◆ **TASK DETAILS**
Copy out, from the data below, each line in which the word "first" occurs.

◆ **RAW DATA**
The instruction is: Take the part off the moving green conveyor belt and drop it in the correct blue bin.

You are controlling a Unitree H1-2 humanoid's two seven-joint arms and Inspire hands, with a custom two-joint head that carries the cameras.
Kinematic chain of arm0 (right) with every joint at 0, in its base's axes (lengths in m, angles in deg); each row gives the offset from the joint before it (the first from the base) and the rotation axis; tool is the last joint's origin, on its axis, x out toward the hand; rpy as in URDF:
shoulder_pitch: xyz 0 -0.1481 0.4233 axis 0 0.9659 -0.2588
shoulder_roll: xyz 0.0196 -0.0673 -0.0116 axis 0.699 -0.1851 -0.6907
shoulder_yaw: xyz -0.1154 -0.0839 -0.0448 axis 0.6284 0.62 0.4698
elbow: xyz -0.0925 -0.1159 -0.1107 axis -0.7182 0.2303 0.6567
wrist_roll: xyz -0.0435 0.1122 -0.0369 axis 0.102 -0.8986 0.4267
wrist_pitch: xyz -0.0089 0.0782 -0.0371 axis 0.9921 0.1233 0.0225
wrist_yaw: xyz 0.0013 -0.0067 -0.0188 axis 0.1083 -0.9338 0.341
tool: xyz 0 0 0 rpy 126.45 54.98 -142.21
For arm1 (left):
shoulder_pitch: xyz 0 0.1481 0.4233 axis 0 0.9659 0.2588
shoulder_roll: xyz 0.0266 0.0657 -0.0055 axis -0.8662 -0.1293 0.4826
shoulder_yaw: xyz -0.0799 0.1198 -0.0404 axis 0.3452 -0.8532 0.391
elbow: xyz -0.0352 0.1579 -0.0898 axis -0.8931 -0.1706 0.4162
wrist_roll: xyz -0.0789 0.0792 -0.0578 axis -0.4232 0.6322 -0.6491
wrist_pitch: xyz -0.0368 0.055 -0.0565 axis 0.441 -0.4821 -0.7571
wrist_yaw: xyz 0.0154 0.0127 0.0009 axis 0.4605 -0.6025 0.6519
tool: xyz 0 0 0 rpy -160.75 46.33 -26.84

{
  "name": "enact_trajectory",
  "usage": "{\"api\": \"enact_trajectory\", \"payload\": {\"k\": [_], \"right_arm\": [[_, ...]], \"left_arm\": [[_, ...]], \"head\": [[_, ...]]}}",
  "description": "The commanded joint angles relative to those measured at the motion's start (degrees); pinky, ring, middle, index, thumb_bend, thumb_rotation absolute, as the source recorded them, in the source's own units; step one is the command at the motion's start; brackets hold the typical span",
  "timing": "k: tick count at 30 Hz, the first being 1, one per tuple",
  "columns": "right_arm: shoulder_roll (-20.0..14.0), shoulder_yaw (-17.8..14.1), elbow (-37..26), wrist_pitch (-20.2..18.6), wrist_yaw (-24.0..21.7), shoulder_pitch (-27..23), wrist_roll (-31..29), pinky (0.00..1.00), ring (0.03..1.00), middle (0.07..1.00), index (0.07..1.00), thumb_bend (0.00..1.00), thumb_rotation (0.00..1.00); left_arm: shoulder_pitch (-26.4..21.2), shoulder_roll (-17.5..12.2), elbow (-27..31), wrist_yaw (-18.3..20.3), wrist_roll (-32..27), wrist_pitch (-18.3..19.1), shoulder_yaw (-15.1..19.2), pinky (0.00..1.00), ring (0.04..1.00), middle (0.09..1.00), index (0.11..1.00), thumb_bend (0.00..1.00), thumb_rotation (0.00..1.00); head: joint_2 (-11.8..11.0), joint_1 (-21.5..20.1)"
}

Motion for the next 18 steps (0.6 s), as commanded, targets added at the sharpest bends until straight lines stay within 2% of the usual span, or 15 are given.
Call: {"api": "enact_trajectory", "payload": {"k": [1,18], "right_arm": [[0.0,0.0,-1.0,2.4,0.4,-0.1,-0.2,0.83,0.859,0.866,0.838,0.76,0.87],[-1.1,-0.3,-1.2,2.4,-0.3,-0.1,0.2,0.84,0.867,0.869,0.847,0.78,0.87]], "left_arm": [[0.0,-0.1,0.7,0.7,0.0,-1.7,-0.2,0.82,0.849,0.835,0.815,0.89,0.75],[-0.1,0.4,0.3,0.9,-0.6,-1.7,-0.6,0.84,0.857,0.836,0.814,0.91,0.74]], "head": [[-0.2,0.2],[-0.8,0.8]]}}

◆ **ANSWER BELOW**
Kinematic chain of arm0 (right) with every joint at 0, in its base's axes (lengths in m, angles in deg); each row gives the offset from the joint before it (the first from the base) and the rotation axis; tool is the last joint's origin, on its axis, x out toward the hand; rpy as in URDF:
  "timing": "k: tick count at 30 Hz, the first being 1, one per tuple",

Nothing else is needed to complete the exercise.